Search code examples
scalaapache-spark

Scala spark - flatmap or alternative function


Im new to spark coming from apache flink and looking for some advice on some transformation requirement. In flink i would manage this with a stateful flatmap, but not sure if the same applies in spark, or there is a better alternative.

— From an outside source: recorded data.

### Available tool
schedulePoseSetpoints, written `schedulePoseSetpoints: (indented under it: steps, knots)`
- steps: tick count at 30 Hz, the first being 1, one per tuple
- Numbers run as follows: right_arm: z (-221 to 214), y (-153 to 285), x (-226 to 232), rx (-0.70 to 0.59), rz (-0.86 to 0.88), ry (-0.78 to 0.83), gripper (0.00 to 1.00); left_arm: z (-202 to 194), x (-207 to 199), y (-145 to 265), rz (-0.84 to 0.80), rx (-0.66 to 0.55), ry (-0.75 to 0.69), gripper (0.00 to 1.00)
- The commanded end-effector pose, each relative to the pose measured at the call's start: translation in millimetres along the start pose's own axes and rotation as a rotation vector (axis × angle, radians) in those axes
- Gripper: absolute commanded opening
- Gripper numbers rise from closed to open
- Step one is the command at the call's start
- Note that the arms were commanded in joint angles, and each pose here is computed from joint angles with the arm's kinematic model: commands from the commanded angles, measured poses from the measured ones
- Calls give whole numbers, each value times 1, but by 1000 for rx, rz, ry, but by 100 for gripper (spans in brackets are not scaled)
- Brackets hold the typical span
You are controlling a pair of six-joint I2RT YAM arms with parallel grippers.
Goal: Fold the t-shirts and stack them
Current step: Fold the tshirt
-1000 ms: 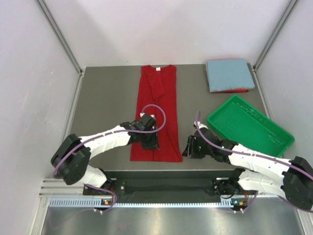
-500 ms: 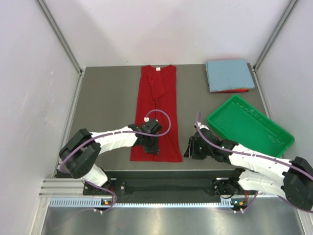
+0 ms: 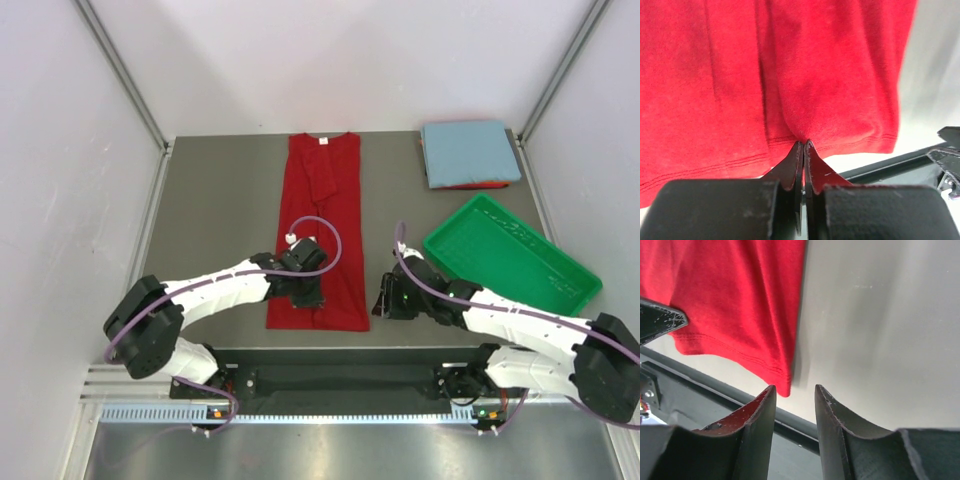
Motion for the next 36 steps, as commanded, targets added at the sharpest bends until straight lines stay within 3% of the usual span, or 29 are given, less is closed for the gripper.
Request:
schedulePoseSetpoints:
  steps: [1, 14, 18, 22, 28, 36]
  knots:
    - [9, -1, 17, -28, 51, 29, 37, -9, 7, -4, 24, 9, 33, 3]
    - [2, -13, 17, 13, 81, 10, 29, -18, 17, -6, 64, 20, 36, 7]
    - [2, -14, 20, 10, 102, 7, 30, -20, 20, -6, 80, 20, 39, 12]
    - [-5, -21, 20, 29, 95, 4, 30, -22, 23, -4, 102, 23, 36, 25]
    - [-15, -28, 19, 57, 95, 4, 28, -12, 19, 11, 110, -4, 11, 31]
    - [-17, -27, 19, 57, 88, 5, 27, 4, -11, 27, -134, -68, -27, 27]
Point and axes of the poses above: each gripper's point midway between its finger pads, its own y axis back along the fingers, its own x axis along the line the jaws close on, z = x × y, the point moved 9 cm from there along y, back along the fingers, and after that the axes turned 10 degrees about -y, right-handed, at the moved point
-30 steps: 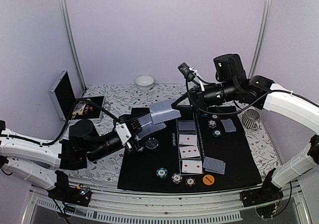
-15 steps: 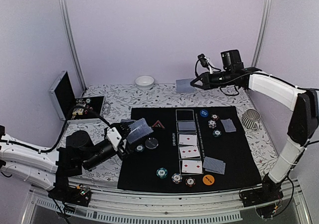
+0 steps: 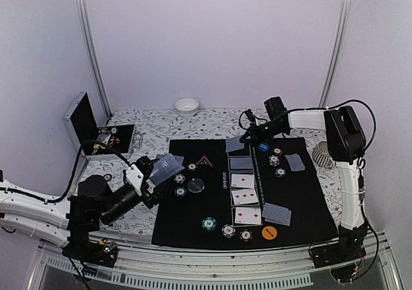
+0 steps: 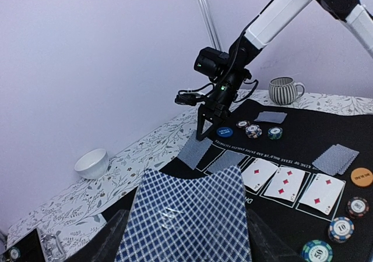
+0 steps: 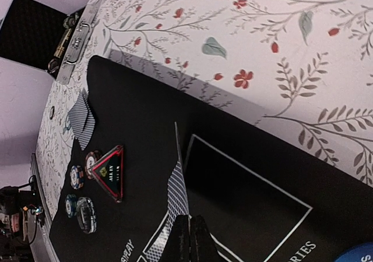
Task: Distribute texas hold em gaming equipment
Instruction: Distribute the poker card in the community card area.
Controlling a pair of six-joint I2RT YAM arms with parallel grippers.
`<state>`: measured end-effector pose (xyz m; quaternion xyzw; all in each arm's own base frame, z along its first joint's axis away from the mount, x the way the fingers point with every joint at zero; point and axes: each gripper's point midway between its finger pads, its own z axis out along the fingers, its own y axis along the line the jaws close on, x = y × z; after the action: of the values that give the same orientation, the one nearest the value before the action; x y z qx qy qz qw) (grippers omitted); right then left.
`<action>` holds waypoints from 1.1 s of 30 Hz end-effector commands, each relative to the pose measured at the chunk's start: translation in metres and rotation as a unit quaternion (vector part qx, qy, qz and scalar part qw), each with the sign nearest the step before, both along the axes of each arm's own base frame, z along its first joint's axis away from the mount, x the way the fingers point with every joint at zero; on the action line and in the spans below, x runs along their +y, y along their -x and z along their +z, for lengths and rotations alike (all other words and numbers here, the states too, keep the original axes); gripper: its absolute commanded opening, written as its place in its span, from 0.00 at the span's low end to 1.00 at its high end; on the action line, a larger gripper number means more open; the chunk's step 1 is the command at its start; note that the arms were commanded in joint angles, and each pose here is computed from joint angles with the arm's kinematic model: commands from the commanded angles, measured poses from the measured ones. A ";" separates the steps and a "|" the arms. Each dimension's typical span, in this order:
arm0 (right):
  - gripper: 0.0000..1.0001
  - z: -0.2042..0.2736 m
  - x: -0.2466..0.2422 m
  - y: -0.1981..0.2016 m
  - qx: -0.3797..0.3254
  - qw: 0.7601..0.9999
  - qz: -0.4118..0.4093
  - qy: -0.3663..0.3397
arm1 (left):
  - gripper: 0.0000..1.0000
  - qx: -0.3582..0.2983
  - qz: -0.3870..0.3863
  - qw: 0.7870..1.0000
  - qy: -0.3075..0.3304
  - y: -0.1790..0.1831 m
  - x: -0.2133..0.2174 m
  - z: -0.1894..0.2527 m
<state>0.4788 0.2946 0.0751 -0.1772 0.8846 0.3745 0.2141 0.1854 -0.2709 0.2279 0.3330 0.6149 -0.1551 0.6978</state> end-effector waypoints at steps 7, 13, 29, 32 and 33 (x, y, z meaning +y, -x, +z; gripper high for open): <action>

Im reading from one delta table and need to write the output to another

Given the below table format

Time Name Value
"2023-11-01T12:51" ID 75B
"2023-11-01T12:52" Pressure 5
"2023-11-01T12:56" Resistance 20
"2023-11-01T12:57" ID 55C
"2023-11-01T12:57" Pressure 10

I require the output as

Time Name Value ID
"2023-11-01T12:52" Pressure 5 75B
"2023-11-01T12:56" Resistance 20 75B
"2023-11-01T12:57" Pressure 10 55C

Essentially aligning every value with the active ID at the time, all of the data is time series.

So my questions are

  1. What is the best method to follow for this alignment. A stateful flatmap or its manageable with simple data frame transformations
  2. If flatmap, a good resource to follow to implement this kind of procedure

Solution

  • Unique identifier can be assigned to each row with row_number function, and previous ID row found by Window with range. Received dataframe joined to itself:

    val df = Seq(
      ("2023-11-01T12:51", "ID", "75B"),
      ("2023-11-01T12:52", "Pressure", "5"),
      ("2023-11-01T12:56", "Resistance", "20"),
      ("2023-11-01T12:57", "ID", "55C"),
      ("2023-11-01T12:57", "Pressure", "10")
    ).toDF("Time", "Name", "Value")
    
    val withCurrentRowWindow = Window.orderBy("Time")
      .rangeBetween(Window.unboundedPreceding, Window.currentRow)
    
    val withIdRowDetected = df
      .withColumn("row_number", row_number().over(Window.orderBy("Time")))
    
      .withColumn("id_row_number", max(
        when($"Name" === lit("ID"), $"row_number").otherwise(null)
      ).over(withCurrentRowWindow))
    
    withIdRowDetected.show(false)
    
    val result = withIdRowDetected
      .alias("non_ids")
      .where($"Name" =!= lit("ID"))
      .join(withIdRowDetected
        .alias("ids")
        .where($"Name" === lit("ID")),
        $"non_ids.id_row_number" === $"ids.row_number", "inner")
      .select($"non_ids.Time", $"non_ids.Name", $"non_ids.Value", $"ids.Value".alias("ID"))
    

    Output:

    +----------------+----------+-----+----------+-------------+
    |Time            |Name      |Value|row_number|id_row_number|
    +----------------+----------+-----+----------+-------------+
    |2023-11-01T12:51|ID        |75B  |1         |1            |
    |2023-11-01T12:52|Pressure  |5    |2         |1            |
    |2023-11-01T12:56|Resistance|20   |3         |1            |
    |2023-11-01T12:57|ID        |55C  |4         |4            |
    |2023-11-01T12:57|Pressure  |10   |5         |4            |
    +----------------+----------+-----+----------+-------------+
    
    +----------------+----------+-----+---+
    |Time            |Name      |Value|ID |
    +----------------+----------+-----+---+
    |2023-11-01T12:52|Pressure  |5    |75B|
    |2023-11-01T12:56|Resistance|20   |75B|
    |2023-11-01T12:57|Pressure  |10   |55C|
    +----------------+----------+-----+---+
    

    Note: Window without partitions used, performance can be bad.